### Your assignment:
Transcribe word for word the section of the records below that opens with the line containing "- x: -0.2428..0.2854 m" and closes with the line containing "Where can the white curved"; drop every picture.

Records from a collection
+-------+

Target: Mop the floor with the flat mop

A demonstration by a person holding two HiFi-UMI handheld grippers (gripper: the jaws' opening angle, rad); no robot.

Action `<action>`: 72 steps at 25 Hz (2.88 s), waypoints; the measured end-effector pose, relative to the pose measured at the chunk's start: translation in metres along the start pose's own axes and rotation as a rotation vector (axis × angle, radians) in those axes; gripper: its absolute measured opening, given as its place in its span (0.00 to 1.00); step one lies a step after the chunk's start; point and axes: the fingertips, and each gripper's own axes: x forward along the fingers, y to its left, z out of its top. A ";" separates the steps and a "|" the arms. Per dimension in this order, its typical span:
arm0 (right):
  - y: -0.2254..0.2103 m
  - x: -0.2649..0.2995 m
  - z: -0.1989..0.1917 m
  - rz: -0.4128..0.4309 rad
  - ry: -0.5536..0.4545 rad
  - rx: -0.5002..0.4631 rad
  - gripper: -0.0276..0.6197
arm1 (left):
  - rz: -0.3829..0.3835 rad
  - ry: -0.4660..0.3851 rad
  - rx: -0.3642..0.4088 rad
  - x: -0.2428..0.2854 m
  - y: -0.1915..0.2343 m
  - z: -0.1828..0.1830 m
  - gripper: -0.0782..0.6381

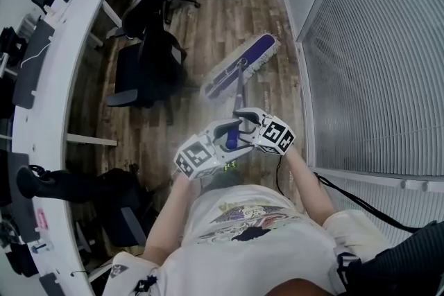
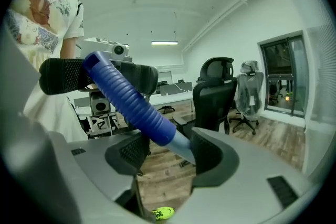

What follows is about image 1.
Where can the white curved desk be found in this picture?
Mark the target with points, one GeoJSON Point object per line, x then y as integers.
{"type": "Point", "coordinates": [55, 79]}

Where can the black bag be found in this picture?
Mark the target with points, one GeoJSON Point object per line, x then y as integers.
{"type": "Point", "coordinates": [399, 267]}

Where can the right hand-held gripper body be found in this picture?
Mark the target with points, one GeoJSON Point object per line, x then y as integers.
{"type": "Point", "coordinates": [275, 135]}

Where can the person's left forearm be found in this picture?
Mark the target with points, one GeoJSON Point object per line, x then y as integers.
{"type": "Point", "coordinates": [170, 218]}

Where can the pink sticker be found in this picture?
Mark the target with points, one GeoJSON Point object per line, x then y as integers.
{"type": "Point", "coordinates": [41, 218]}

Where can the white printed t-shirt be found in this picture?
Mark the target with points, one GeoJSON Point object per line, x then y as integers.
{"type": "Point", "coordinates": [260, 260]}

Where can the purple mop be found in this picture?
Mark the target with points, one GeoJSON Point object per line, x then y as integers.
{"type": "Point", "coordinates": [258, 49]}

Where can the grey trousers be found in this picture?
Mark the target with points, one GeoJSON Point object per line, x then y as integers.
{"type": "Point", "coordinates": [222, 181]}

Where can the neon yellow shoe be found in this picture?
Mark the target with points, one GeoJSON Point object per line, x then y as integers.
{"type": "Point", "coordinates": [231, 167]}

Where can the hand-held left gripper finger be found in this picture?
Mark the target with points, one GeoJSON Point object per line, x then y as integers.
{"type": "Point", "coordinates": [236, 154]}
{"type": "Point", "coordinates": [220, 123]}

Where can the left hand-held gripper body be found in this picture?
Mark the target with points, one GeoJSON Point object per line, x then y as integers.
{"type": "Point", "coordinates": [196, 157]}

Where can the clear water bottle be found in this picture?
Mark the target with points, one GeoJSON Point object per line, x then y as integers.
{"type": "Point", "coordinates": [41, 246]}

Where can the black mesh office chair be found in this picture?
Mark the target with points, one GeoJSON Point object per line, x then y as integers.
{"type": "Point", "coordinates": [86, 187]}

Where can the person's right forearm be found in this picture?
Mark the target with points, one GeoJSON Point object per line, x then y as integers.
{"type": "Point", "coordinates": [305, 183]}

+-------+

### Solution to the problem:
  - x: -0.2428..0.2854 m
  - y: -0.1915..0.2343 m
  - z: -0.1828..0.1830 m
  - gripper: -0.0782..0.6381


What follows is about image 1.
Where can the white curved desk be found in this picture?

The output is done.